◆ **Instructions to follow**:
Could you copy every line of the data that contains "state"?

### Supplied data

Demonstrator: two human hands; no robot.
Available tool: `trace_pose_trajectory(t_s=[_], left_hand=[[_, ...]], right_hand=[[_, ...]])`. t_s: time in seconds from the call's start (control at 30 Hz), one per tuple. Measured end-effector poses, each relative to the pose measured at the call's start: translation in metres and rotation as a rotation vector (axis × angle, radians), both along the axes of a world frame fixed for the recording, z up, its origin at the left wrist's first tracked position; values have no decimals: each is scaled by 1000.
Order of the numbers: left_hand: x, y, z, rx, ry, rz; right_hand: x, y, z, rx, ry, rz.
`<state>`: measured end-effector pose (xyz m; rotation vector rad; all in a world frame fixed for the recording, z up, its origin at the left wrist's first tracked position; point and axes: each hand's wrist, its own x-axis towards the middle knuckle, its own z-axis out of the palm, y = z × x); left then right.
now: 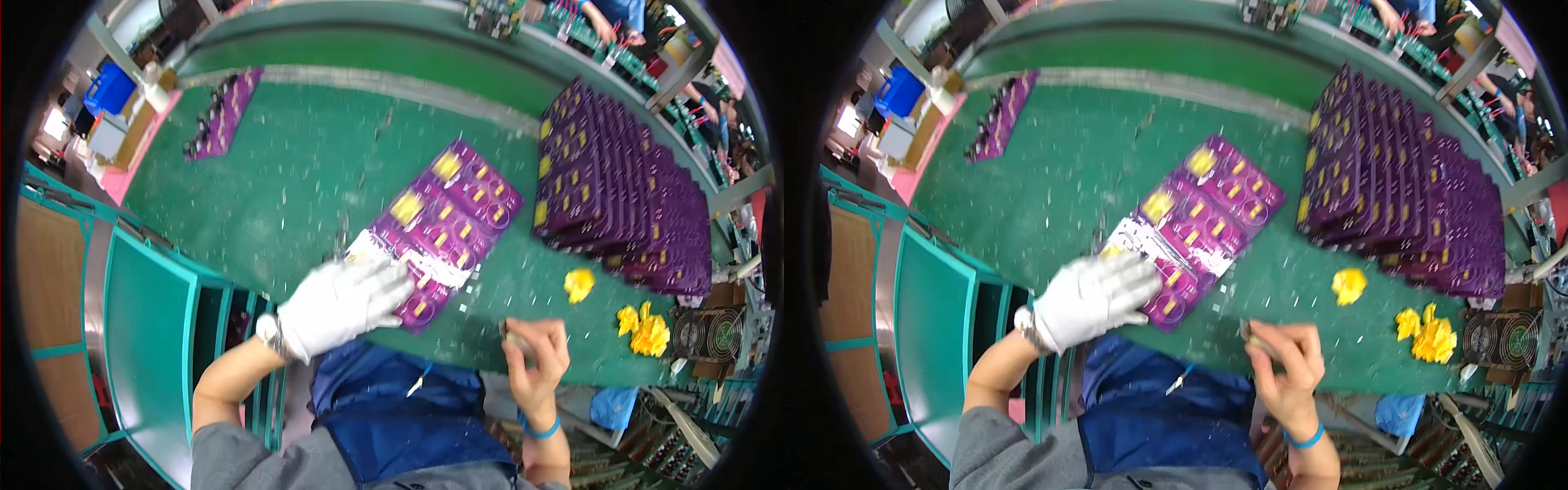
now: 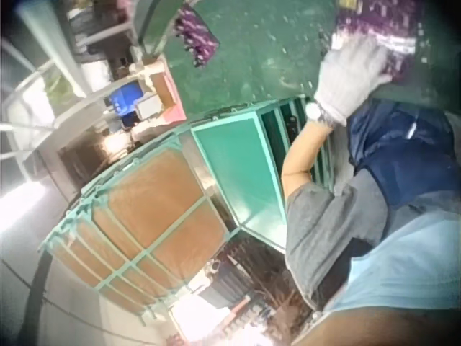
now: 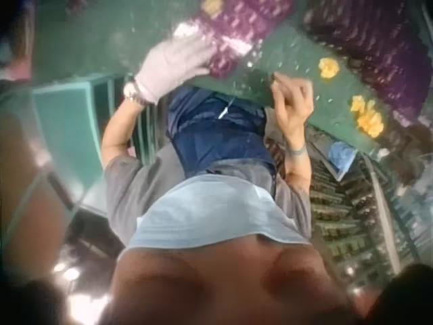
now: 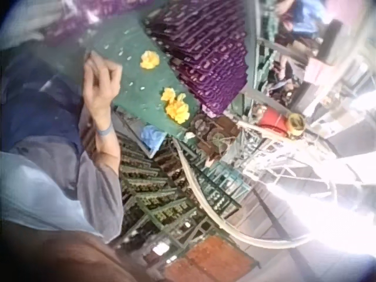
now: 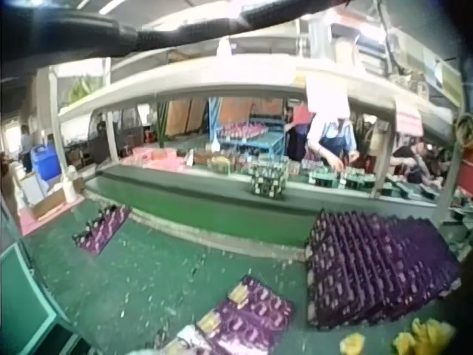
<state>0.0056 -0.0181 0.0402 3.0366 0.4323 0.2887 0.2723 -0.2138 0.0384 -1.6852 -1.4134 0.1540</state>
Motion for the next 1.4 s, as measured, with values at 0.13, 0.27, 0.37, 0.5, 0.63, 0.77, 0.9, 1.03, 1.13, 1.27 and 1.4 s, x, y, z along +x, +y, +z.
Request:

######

◆ **Solution to this problem**:
`<state>`: measured end-effector pose (xyz m; rotation vector rad; all in a world frame fixed for the recording, z up, its origin at the left wrist's first tracked position; point and axes: each hand's wrist, its own x-axis towards the middle knuckle, its own z-axis out of the palm, y = z × x); left then right.
<state>0.0056 -0.0181 0.0402 3.0366 0.4323 0.2887 0.2723 -0.2138 0.0384 -1.6852 -1.4134 0.1540</state>

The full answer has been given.